▸ Your goal: The answer must consist only of the lines from the line with "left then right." to the line with "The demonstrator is", both included, exactly as they stand below.

((

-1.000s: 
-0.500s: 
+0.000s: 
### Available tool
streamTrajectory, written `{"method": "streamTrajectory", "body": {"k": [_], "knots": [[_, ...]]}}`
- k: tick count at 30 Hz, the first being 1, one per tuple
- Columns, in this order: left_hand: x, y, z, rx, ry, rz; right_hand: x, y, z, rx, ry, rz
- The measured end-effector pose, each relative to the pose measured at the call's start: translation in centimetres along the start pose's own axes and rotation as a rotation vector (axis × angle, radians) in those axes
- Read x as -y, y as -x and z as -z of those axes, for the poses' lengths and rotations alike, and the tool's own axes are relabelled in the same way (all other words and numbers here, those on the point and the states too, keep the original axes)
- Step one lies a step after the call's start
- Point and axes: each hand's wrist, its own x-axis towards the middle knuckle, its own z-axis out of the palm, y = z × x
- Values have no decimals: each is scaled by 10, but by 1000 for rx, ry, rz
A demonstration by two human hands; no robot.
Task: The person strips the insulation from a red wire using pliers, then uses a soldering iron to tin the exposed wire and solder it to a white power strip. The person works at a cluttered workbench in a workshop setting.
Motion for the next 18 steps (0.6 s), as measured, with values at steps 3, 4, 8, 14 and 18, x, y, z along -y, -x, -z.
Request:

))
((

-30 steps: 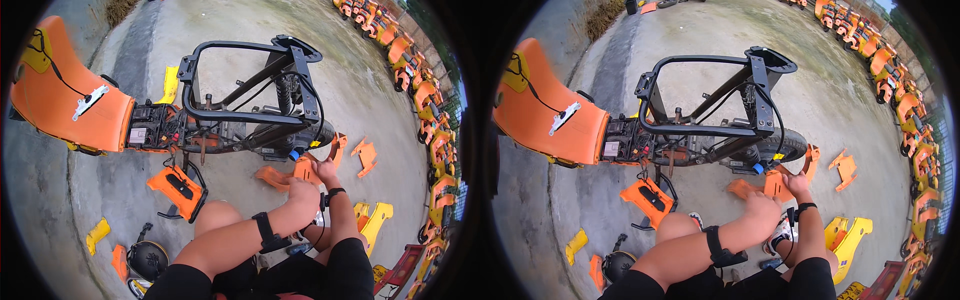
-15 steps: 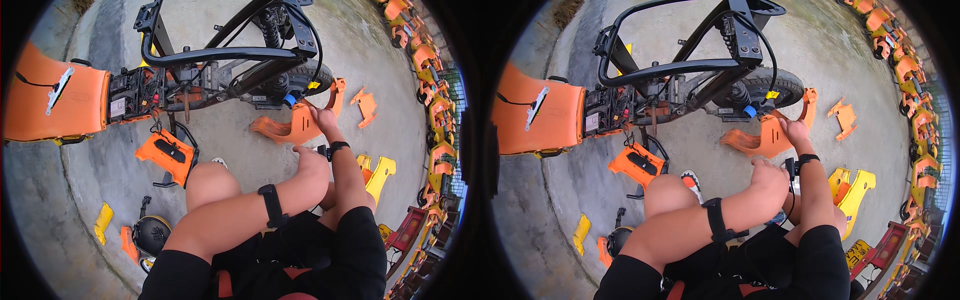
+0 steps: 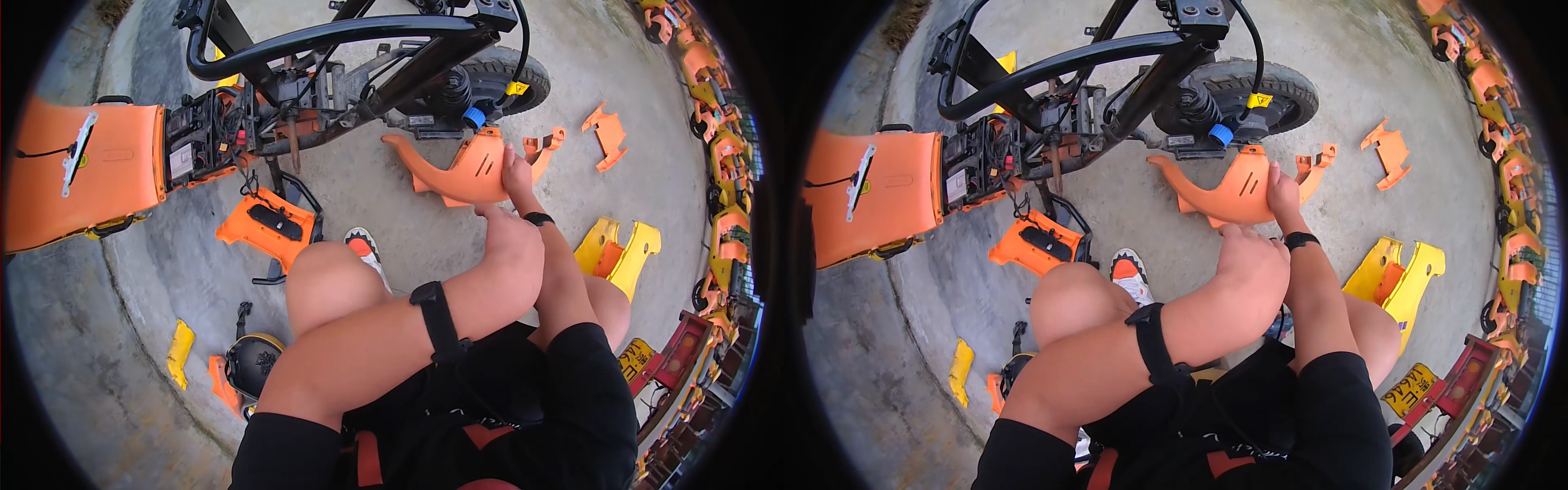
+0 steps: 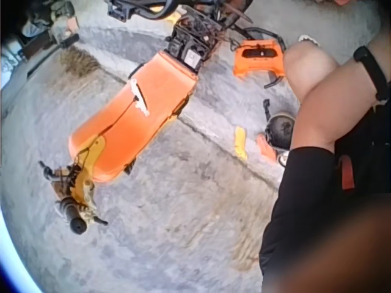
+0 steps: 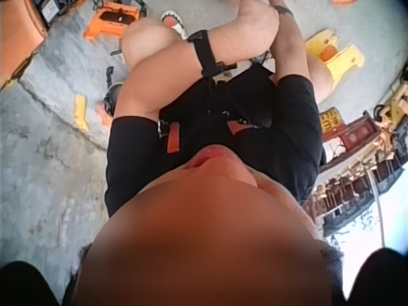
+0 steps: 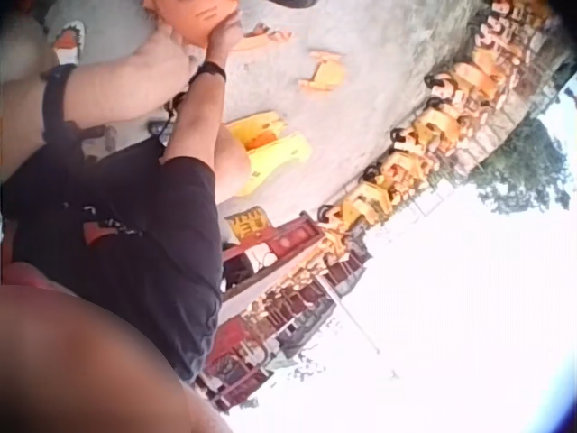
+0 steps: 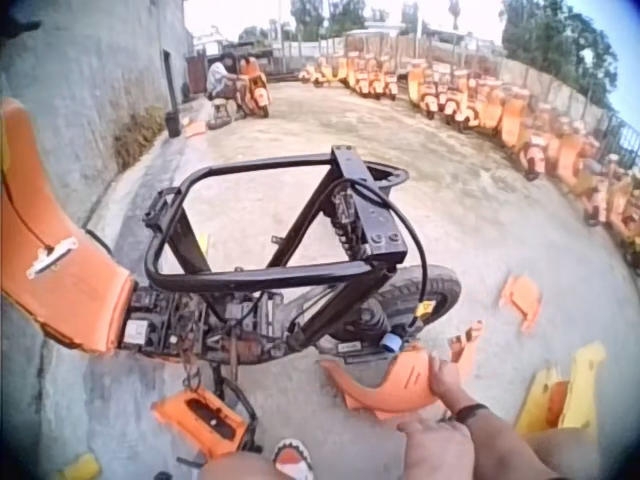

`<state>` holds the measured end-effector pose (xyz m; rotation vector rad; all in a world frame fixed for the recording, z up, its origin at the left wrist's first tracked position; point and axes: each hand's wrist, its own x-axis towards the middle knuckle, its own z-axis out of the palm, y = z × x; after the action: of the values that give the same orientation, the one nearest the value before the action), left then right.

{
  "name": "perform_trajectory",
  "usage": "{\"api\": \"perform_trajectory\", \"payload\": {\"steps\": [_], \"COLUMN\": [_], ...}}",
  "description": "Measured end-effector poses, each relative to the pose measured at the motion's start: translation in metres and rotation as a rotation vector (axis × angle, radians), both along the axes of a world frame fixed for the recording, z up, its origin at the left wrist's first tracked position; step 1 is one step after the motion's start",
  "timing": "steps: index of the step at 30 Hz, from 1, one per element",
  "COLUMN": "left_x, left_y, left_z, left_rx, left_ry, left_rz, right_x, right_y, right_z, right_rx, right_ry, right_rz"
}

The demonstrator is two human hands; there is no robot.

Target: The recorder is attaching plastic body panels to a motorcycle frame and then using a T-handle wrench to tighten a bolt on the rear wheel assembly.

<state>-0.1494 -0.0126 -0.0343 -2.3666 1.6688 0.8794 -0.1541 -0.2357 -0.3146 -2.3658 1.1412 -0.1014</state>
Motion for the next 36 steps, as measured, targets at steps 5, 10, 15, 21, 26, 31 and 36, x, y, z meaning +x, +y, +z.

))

▸ Answer space:
`<state>` holds the measured end-effector pose (xyz m; rotation vector rad; all in a world frame fixed for the recording, z up, its origin at the left wrist's first tracked position; point and axes: each hand's wrist, its own x-axis towards the middle knuckle, its own z-axis out of the palm, y = z × x; after the action: of the values that give the same orientation, the one nearest the value before the action), left then right.

{
  "name": "perform_trajectory",
  "usage": "{\"api\": \"perform_trajectory\", \"payload\": {\"steps\": [_], \"COLUMN\": [_], ...}}",
  "description": "Measured end-effector poses, each relative to the pose measured at the motion's start: translation in metres and rotation as a rotation vector (axis × angle, radians), both along the axes of a world frame fixed for the recording, z up, its origin at the left wrist's first tracked position; step 1 is one step after the motion's start",
  "timing": "steps: index of the step at 30 Hz, from 1, one per element",
  "COLUMN": "left_x, left_y, left_z, left_rx, left_ry, left_rz, right_x, right_y, right_z, right_rx, right_ry, right_rz"
}

The demonstrator is two human hands; there is no robot.

No further output is given for this exercise.